The TIFF 6.0 specification, Section 7, page 27, recommends that the size of each strip be about 8 Kbytes. As an example, to generate the 'tiger' in tiffg4 format that has the recommended strip size, use:
gs -sDEVICE=tiffg4 -sOutputFile=tiger.tiff -dMaxStripSize=8192 examples/tiger.eps
If the value of the MaxStripSize parameter is smaller than a single image row, then no error will be generated, and the TIFF file will be generated correctly using one row per strip. Note that smaller strip sizes increase the size of the file by increasing the size of the StripOffsets and StripByteCounts tables, and by reducing the effectiveness of the compression which must start over for each strip.
If the value of MaxStripSize is 0 (the default), then the entire image will be a single strip.
Ghostscript supports a variety of fax encodings, both encapsulated in TIFF (see above) and as raw files. The later case is described here.
The fax devices are faxg3, faxg32d and faxg4.
BMP is a simple uncompressed image format commonly used on MS Windows. It is supported by the devices bmpmono bmpgray bmpsep1 bmpsep8 bmp16 bmp256 bmp16m bmp32b.
PCX is an image format sometimes used on MS Windows. It has some support for image compression and alternate color spaces, and so can be a useful way to output CMYK. It is supported by the pcxmono pcxgray pcx16 pcx256 pcx24b pcxcmyk series of devices.
PSD is the image format used by Adobe Photoshop. It is supported by the psdcmyk and psdrgb devices. Of special interest with the psdcmyk device is that it supports spot colors. The names of the spot colors must be specified prior to opening a page. This can be done via adding the following to the command line: -c "<< /SeparationColorNames [ /Name1 /Name2 ] >> setpagedevice" -f. The psdcmyk device will support up to four spot colors. To view the results properly, a color needs to be assigned to each of the spot color planes within Photoshop. (Ghostscript assigns black as the default color for all spot colors in the psdcmyk device.)

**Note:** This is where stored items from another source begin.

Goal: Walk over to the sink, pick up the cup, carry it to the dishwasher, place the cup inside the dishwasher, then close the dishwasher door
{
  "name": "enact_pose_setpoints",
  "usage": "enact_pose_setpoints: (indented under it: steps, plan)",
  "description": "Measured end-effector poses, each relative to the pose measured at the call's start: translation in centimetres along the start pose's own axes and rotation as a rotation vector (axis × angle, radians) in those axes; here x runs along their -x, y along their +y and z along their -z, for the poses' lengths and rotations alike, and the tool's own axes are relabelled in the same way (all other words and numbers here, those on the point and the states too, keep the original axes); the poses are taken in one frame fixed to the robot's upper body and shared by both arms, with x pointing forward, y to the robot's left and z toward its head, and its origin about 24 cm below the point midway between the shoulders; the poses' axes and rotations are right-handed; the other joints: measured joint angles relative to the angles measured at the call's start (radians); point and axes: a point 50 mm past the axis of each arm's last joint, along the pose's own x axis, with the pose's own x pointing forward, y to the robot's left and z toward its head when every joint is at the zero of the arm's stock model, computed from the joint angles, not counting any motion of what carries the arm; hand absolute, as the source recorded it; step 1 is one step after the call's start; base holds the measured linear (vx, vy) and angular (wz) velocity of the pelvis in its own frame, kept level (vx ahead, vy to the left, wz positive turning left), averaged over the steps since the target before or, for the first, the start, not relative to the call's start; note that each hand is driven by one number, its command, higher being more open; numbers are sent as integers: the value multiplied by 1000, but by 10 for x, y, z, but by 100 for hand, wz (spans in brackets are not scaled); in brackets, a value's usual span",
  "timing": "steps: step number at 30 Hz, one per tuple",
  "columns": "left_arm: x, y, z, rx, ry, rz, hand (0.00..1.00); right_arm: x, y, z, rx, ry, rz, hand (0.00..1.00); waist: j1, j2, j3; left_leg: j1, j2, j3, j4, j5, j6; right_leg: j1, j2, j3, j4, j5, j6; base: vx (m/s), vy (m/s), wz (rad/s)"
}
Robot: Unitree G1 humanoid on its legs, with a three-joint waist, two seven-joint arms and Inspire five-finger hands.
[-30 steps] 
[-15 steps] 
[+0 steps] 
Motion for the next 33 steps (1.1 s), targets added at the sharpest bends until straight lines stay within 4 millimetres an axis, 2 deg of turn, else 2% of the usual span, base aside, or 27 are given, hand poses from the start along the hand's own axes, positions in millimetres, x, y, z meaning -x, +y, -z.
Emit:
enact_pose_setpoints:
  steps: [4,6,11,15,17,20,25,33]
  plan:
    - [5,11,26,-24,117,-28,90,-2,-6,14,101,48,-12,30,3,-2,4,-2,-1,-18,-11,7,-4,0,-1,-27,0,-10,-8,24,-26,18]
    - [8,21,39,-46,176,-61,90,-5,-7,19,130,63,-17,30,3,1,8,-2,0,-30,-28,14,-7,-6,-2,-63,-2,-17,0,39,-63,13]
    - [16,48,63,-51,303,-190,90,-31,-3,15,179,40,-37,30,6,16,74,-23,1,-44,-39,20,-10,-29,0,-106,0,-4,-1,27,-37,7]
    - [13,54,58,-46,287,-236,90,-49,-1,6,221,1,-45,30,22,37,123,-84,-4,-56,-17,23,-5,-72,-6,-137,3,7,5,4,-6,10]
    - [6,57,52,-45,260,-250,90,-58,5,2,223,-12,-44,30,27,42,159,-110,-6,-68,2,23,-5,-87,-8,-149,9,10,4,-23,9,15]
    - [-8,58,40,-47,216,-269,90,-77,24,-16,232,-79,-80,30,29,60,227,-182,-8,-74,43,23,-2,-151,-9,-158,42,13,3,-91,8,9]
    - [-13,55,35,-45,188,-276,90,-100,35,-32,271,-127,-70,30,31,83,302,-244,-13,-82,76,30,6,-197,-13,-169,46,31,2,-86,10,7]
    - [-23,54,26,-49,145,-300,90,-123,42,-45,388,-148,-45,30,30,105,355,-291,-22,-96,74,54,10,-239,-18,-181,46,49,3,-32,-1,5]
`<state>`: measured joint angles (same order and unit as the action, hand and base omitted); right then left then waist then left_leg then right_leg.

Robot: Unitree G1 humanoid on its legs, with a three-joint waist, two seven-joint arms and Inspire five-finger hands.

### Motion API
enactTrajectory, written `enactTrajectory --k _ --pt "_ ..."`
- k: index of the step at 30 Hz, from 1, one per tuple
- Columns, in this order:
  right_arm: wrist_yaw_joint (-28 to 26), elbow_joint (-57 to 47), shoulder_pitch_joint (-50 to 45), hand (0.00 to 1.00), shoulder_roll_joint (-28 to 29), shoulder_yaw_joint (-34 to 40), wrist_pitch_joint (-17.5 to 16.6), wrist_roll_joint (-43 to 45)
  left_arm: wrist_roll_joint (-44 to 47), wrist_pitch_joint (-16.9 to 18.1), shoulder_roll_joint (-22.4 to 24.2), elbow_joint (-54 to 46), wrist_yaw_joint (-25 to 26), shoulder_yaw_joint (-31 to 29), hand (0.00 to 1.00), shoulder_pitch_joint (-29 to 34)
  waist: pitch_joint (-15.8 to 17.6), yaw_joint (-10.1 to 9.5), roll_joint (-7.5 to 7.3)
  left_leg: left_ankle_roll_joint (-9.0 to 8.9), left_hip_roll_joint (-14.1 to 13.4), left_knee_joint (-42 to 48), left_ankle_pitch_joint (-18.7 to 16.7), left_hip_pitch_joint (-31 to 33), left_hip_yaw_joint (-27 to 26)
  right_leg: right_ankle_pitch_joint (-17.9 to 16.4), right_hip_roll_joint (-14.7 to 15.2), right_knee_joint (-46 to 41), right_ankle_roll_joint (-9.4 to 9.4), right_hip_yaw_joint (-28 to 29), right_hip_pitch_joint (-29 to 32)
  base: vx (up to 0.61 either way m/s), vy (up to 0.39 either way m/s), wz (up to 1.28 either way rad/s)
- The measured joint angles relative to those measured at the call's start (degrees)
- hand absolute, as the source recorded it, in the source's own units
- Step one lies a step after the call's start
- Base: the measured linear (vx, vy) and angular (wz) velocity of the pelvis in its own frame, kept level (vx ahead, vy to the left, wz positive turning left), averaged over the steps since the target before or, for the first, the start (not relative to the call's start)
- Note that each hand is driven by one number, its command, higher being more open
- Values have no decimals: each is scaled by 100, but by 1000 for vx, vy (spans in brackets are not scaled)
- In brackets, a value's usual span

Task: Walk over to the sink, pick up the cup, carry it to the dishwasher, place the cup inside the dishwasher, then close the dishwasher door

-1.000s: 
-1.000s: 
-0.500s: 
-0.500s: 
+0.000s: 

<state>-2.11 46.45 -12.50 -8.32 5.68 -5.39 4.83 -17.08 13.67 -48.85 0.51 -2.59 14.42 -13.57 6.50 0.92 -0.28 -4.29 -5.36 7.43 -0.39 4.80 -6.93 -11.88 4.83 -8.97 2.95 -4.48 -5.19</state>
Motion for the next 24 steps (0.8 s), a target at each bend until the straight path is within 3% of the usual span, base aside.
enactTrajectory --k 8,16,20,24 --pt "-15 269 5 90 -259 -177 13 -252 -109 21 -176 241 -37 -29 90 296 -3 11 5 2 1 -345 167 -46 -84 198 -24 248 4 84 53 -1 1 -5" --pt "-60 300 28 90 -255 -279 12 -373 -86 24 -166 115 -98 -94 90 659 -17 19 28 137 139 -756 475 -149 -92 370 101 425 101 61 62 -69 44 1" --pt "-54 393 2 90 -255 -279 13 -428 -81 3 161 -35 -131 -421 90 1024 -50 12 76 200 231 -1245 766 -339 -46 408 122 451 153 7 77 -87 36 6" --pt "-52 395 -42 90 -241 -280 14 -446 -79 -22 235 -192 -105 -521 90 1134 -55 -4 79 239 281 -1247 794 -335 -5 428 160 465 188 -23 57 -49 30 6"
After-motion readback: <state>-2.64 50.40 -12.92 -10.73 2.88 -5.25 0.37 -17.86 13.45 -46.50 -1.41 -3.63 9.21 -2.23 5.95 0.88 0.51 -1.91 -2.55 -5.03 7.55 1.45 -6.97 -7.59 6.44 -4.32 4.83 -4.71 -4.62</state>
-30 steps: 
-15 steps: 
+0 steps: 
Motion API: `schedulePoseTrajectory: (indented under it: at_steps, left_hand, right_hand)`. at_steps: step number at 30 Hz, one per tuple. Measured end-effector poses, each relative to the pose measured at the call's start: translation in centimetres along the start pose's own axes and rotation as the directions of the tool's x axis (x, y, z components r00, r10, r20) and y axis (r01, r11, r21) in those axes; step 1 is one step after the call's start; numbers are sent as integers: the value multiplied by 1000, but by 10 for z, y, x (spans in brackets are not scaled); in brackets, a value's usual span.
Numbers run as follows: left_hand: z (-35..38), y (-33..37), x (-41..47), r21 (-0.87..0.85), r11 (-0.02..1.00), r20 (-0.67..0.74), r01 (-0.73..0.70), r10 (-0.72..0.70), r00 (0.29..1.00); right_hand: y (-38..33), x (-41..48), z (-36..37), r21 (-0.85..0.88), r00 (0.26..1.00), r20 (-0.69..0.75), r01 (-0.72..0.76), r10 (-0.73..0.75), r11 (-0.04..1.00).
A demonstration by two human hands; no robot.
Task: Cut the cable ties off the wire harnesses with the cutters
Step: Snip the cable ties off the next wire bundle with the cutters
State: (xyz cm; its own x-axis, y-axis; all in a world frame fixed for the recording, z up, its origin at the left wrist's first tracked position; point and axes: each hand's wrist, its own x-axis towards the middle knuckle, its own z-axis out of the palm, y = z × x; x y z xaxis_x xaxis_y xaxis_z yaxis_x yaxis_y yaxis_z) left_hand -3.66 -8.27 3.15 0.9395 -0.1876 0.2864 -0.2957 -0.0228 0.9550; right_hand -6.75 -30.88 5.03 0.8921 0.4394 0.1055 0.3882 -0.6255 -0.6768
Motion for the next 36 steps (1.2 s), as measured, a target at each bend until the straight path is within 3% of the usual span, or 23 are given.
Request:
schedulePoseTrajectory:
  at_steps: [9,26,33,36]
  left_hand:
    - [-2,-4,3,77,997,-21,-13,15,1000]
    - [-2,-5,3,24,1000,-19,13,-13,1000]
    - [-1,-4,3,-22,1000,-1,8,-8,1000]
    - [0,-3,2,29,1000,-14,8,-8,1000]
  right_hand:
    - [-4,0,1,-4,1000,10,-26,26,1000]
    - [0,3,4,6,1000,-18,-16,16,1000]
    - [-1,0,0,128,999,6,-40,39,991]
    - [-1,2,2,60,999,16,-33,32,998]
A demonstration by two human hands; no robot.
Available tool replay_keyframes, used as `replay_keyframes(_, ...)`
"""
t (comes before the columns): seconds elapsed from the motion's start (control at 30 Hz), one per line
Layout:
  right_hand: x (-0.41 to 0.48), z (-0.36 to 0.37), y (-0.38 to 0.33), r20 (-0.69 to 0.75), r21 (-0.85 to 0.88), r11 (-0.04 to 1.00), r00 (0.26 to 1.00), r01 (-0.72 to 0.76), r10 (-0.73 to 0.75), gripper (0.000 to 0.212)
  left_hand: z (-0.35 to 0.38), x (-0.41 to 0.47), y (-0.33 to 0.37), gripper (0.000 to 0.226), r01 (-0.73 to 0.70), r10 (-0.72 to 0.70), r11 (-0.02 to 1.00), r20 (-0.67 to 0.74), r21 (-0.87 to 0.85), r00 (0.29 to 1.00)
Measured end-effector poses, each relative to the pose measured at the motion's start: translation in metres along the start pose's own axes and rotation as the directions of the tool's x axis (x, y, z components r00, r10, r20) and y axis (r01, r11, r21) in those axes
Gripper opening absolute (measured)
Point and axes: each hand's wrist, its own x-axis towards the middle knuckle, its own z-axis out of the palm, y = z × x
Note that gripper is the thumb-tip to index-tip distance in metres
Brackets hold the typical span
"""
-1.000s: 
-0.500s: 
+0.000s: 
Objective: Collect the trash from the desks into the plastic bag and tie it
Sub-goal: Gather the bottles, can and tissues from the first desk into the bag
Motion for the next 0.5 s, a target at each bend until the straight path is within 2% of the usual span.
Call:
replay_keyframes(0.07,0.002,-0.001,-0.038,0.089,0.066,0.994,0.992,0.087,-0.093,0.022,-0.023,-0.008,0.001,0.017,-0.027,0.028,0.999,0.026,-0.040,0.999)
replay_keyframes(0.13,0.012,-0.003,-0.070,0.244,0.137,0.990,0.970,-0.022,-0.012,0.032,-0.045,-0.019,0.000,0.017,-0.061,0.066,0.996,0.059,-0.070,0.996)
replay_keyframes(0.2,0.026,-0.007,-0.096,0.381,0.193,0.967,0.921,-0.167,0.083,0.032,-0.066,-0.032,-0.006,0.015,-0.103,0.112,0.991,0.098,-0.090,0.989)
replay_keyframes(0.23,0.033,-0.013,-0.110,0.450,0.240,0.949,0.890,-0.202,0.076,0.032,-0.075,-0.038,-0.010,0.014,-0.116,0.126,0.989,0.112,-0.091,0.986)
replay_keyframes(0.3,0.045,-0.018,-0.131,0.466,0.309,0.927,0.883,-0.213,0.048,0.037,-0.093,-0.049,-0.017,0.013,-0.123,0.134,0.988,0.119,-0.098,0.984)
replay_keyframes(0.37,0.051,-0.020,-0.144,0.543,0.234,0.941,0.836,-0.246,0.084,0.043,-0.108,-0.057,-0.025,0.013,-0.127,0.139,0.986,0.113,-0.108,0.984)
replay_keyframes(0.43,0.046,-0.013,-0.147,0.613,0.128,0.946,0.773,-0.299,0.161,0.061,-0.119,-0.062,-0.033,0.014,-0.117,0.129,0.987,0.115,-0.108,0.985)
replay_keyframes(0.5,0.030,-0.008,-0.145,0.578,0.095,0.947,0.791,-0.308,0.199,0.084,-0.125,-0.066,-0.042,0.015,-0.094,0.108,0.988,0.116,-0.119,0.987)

In addition to raster image files, Ghostscript supports output in a number of 'high-level' formats. These allow Ghostscript to preserve (as much as possible) the drawing elements of the input file maintaining flexibility, resolution independence, and editability.
The pdfwrite device outputs PDF. Please refer to Ps2pdf.htm for the extensive pdfwrite device options.
The pswrite device outputs postscript.
- -dLanguageLevel=1 | 1.5 | 2 | 3 (default is 2)
- Set the language level of the generated file. Language level 1.5 is language level 1 with color extensions. Currently language level 3 generates the same PostScript as 2.
The epswrite device outputs encapsulated postscript.
- -dLanguageLevel=1 | 1.5 | 2 | 3 (default is 2)
- Set the language level of the generated file. Language level 1.5 is language level 1 with color extensions. Currently language level 3 generates the same PostScript as 2.
The pxlmono and pxlcolor devices output HP PCL-XL, a graphic language understood by many recent laser printers.
Ghostscript is often used for screen display of postscript and pdf documents. In many cases, a client or 'viewer' application calls the Ghostscript engine to do the rasterization and handles the display of the resulting image itself, but it is also possible to invoke Ghostscript directly and select an output device which directly handles displaying the image on screen.
This section describes the various display-oriented devices that are available in Ghostscript.
Perhaps the most common use of of a display device is with the X Window System on unix-like systems. It is the default device on the command line client on such systems, and is used more creatively by the gv client application.
The available devices are:
The display device is used by the MS Windows, OS/2 and the gtk+ versions of ghostscript.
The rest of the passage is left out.